Leave out the pictures and retype all the entries below exactly.

◆ Data listing ◆
[Start of Attachment]

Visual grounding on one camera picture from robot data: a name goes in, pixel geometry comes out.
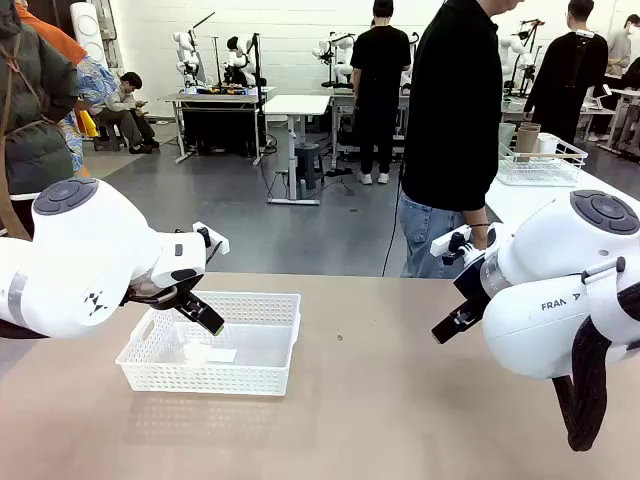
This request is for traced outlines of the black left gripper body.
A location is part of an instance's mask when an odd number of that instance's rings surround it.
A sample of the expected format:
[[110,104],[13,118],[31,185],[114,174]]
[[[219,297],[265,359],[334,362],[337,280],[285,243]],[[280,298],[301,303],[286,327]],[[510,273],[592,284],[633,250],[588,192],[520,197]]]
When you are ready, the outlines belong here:
[[192,291],[203,277],[203,274],[199,274],[153,293],[144,292],[142,287],[130,286],[120,306],[132,302],[147,305],[159,311],[175,309],[180,313],[199,313],[203,309],[202,302]]

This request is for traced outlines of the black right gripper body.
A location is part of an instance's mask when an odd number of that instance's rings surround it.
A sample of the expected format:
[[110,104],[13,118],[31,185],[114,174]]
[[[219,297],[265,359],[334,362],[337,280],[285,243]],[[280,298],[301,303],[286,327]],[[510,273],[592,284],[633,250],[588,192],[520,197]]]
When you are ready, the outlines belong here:
[[491,297],[482,285],[485,255],[481,254],[455,278],[453,284],[466,300],[489,301]]

[End of Attachment]

◆ Exercise solution ◆
Visual grounding on one camera picture from robot data: a name goes in, pixel geometry comes out.
This request is for traced outlines of the black left gripper body.
A location is part of an instance's mask when an odd number of that instance's rings surround it.
A sample of the expected format:
[[110,104],[13,118],[31,185],[114,174]]
[[[219,297],[265,359],[334,362],[337,280],[285,243]],[[280,298],[301,303],[286,327]],[[510,273],[592,284],[633,250],[588,192],[520,197]]]
When you are ready, the outlines belong here:
[[192,291],[203,277],[203,274],[199,274],[153,293],[144,292],[142,287],[130,286],[120,306],[132,302],[147,305],[159,311],[175,309],[180,313],[199,313],[203,309],[202,302]]

This request is for traced outlines of the black right gripper body.
A location is part of an instance's mask when an odd number of that instance's rings surround it.
A sample of the expected format:
[[110,104],[13,118],[31,185],[114,174]]
[[[219,297],[265,359],[334,362],[337,280],[285,243]],[[280,298],[301,303],[286,327]],[[510,273],[592,284],[633,250],[588,192],[520,197]]]
When you are ready, the outlines belong here:
[[491,297],[482,285],[485,255],[481,254],[455,278],[453,284],[466,300],[489,301]]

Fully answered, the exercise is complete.